(Exercise goal) Every line from the line containing "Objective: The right" through the final line below must be returned exactly, and no other line.

+++ Stored data

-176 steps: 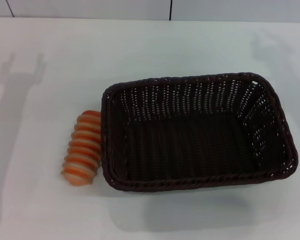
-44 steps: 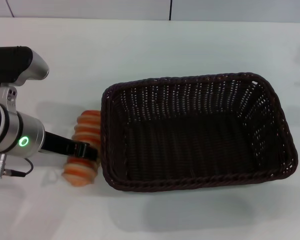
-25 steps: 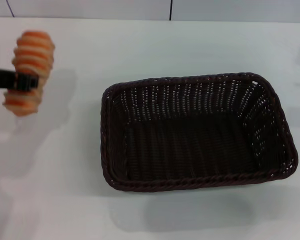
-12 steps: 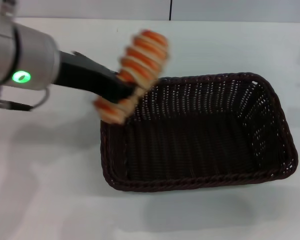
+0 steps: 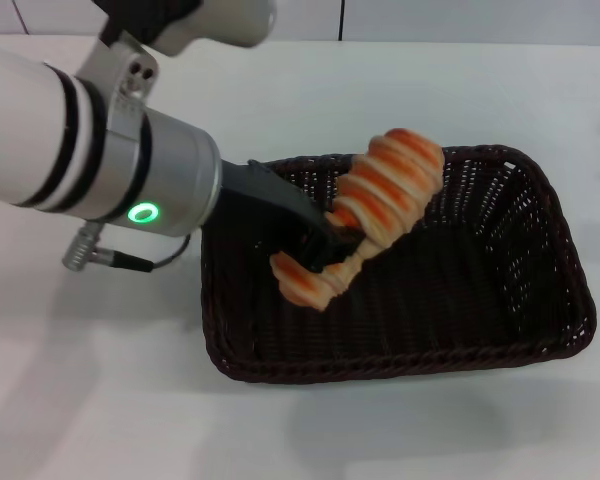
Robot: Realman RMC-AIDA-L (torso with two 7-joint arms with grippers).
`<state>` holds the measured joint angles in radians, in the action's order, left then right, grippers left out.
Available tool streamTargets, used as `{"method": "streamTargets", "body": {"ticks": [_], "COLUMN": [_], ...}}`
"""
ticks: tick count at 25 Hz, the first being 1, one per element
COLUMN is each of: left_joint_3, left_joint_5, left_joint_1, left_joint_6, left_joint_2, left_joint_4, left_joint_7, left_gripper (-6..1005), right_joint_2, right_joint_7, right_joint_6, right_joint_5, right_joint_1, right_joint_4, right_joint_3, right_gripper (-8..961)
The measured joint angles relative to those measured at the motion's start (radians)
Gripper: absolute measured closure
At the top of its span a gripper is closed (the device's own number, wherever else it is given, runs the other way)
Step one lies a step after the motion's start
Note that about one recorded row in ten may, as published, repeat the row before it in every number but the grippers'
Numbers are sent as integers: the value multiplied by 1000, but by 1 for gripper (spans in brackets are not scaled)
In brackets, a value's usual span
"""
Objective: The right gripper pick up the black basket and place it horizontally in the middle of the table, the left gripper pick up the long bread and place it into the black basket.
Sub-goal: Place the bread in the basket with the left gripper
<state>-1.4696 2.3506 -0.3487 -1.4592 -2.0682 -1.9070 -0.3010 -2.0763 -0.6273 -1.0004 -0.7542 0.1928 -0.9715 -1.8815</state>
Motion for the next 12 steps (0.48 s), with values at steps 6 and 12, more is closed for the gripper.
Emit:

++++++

(Completed task)
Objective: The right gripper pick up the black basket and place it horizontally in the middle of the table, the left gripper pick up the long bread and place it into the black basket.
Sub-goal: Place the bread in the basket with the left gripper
<state>-1.4696 2.3506 -0.3487 -1.4592 -2.0682 -1.9070 -0.3010 -2.0763 -0.6273 -1.0004 -0.7542 0.1928 -0.9715 -1.8815</state>
Motion for the next 12 steps (0.48 s), with values at steps 6 and 12, more is closed for the gripper.
Emit:

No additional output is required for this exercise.